I attended the California Crime Writers Conference in Pasadena this weekend. What a great time. I met a lot of new people and got to know several people better. We all talked incessantly about writing, books and careers, and everything in between. In the process, I took away loads of great advice.
The first bit of wisdom I took with me was something I already knew, though it seems that I require daily reminders of its importance. Writers must have patience. Patience is something I've always had in short supply, but I'm going to have to cultivate it if I want to be happy in this career I've chosen (sometimes I feel like it chose me).
Until I started my search for an agent, I had no idea how much patience would be required of me. The process goes something like this: I send my query, the agent responds, usually within a couple of days, asking for more material. I send it on thinking they've been waiting with nothing to do for my brilliant manuscript to make its way to their computer. Of course as soon as they get it they're going to read it, love it, and offer me representation, right?
Turns out agents have other stuff to do besides reading my manuscript. In fact, they might not ever get around to reading it. At the very least, it is typical to wait weeks or months for a response, even when they've requested a full manuscript.
Again, this is something I already knew, but needed it pounded into my head one more time: I really need to punch up my work ethic. I do write every day, or try to, but so often the effort is half-assed. This has to change if I want to accomplish my career goals.
I already mentioned above that a great deal of patience is required when trying to get published. Having an unwavering work ethic helps with this because while I'm patiently waiting for responses, I'm working on other things. The more I practice my craft and the more material I have out there, my chances of getting publish increase. Which leads me to…
I can't tell you how many times I've heard well-established authors say it took them fifteen years to get their first novel published. Or that they've got fifteen unpublished novels in a drawer somewhere. It's hard for me to face the fact that it might take me as long to get published or that DIARY OF BEDLAM will never see the light of day. But not only are both of these a possibility, they may well be a likelihood.
I combat my fears by telling myself that whether I'm published or not, under contract or not, I need to Always Be Writing.
Always. Be. Writing.
The phrase brings to mind Alec Baldwin's classic speech on the art of selling in Glenglarry Glen Ross. I'm gonna be self-indulgent and include the scene here because I love that movie.
My intention has never been to self-publish, but in the current publishing climate it is impossible not to entertain the idea, however briefly. How could I not? Amazon and other platforms have made self-publishing oh so easy.
But one of the best bits of advice I got this weekend, and this goes along with patience, is to withstand the urge to bipass the so-called gate keepers (agents, editors, publishing houses) and go the e-Book route.
While it's true that some of the stigma has been removed from self-publishing in the past couple of years, it still means something to be traditionally published, and for me, it means a lot. It is an important rite of passage, something I don't want to give up, even when it seems like getting published is a distant and perhaps impossible dream.
The most important part of attending writing conferences for me is the opportunity they provide to socialize, in person, with other writers, both aspiring and established.
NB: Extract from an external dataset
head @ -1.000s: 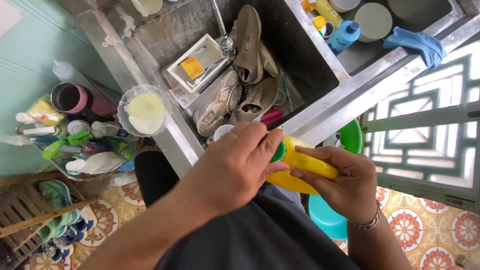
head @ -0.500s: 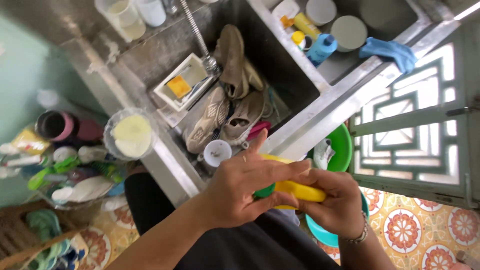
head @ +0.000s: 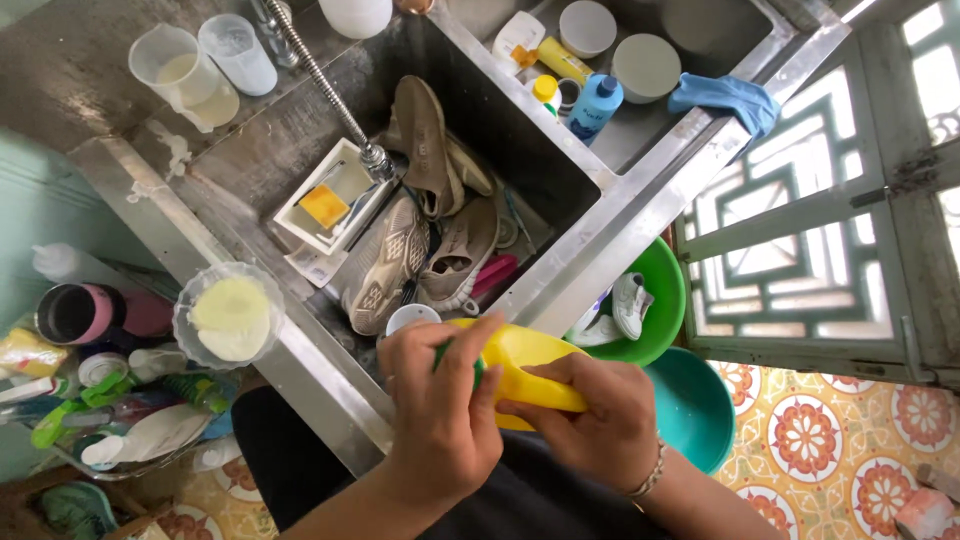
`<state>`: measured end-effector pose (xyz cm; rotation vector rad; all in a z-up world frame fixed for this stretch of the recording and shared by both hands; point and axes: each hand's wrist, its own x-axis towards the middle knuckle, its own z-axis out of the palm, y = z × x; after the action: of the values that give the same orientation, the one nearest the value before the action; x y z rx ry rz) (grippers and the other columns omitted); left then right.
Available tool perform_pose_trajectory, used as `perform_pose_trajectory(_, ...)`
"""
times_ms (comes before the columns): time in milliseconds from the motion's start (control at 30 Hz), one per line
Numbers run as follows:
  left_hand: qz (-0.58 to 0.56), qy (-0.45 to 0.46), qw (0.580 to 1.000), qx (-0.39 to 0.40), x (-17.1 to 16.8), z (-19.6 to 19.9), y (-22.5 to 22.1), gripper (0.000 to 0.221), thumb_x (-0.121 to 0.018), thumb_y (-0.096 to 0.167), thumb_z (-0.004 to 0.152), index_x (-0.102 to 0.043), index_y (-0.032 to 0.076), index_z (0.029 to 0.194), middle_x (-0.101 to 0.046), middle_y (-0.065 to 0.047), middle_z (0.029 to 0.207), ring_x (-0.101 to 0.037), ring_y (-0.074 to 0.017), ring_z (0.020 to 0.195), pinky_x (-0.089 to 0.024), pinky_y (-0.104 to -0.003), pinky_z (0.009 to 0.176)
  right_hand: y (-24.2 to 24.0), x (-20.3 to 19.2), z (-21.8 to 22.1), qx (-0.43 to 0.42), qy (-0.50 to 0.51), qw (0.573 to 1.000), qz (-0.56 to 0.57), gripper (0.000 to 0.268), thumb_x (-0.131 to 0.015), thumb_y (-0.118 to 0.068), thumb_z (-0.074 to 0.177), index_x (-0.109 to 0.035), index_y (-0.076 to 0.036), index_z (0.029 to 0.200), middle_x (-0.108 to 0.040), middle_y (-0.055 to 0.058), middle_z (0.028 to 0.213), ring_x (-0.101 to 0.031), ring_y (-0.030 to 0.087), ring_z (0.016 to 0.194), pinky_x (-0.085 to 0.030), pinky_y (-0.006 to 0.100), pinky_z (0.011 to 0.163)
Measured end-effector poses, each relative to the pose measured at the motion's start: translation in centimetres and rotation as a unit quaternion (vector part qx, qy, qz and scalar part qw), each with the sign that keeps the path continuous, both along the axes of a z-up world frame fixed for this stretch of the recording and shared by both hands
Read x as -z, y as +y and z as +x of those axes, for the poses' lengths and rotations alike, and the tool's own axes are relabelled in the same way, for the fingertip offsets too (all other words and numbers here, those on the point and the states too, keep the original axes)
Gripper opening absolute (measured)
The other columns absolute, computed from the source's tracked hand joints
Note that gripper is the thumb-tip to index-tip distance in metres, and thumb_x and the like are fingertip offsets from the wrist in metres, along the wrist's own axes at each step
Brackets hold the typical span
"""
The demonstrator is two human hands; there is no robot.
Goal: Washing and scrubbing sneakers in a sink with soap and a brush.
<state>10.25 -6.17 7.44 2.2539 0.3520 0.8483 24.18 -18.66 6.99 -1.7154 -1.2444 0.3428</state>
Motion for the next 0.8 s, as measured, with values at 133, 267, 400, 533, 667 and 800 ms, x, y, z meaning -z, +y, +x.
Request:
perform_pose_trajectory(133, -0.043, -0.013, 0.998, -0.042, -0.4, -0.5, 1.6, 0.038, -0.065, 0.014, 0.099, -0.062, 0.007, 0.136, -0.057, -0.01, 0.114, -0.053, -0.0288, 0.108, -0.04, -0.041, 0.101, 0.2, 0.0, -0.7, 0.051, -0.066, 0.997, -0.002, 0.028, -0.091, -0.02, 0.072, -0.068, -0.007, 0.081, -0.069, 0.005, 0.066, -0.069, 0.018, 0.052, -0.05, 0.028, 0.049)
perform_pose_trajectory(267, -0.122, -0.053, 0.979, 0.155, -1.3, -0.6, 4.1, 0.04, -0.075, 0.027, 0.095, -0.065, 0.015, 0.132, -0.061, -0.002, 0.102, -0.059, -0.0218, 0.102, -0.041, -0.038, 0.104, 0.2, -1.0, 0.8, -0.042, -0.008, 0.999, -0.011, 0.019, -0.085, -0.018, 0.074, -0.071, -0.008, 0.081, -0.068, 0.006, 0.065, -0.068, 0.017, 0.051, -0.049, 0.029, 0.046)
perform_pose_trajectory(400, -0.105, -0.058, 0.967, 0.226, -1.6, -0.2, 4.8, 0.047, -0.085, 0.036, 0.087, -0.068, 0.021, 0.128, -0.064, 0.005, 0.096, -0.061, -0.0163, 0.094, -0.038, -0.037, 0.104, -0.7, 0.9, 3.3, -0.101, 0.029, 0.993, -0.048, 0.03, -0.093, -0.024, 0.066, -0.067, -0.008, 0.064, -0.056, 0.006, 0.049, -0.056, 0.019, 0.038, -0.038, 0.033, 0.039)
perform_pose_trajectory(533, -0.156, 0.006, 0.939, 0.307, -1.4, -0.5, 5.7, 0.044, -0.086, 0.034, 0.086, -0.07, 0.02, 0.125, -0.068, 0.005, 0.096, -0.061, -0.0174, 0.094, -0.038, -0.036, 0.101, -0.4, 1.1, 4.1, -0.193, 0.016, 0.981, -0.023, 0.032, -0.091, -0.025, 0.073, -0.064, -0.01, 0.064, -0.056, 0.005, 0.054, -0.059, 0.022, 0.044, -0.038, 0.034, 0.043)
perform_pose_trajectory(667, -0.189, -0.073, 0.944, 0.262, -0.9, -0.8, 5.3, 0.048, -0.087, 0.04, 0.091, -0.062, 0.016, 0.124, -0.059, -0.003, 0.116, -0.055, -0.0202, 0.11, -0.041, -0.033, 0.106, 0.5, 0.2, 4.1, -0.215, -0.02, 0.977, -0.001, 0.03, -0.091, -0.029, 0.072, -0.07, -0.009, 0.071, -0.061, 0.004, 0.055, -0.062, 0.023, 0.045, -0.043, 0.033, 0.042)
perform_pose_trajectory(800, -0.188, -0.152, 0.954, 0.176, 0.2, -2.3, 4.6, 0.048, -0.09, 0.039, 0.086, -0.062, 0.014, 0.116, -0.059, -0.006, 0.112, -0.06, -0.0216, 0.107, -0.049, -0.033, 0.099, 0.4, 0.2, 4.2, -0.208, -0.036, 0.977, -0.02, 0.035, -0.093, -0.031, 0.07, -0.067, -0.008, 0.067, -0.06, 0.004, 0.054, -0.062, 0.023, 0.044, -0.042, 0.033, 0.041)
Sometimes it just feels good to be reminded that others have been on the road you're taking, have weathered the ups and downs, and have come out on the other side. To reminded that in the end, it's worth the rejection, the solitary hours, the feeling that THIS WILL NEVER HAPPEN. Afterall it does happen, every day.
2 Replies to “Patience, Young Grasshopper”
Well said, Holly. Great to meet you at CCWC.
Traditional publishing as a rite of passage: I think that’s an excellent point. Thanks for the great post!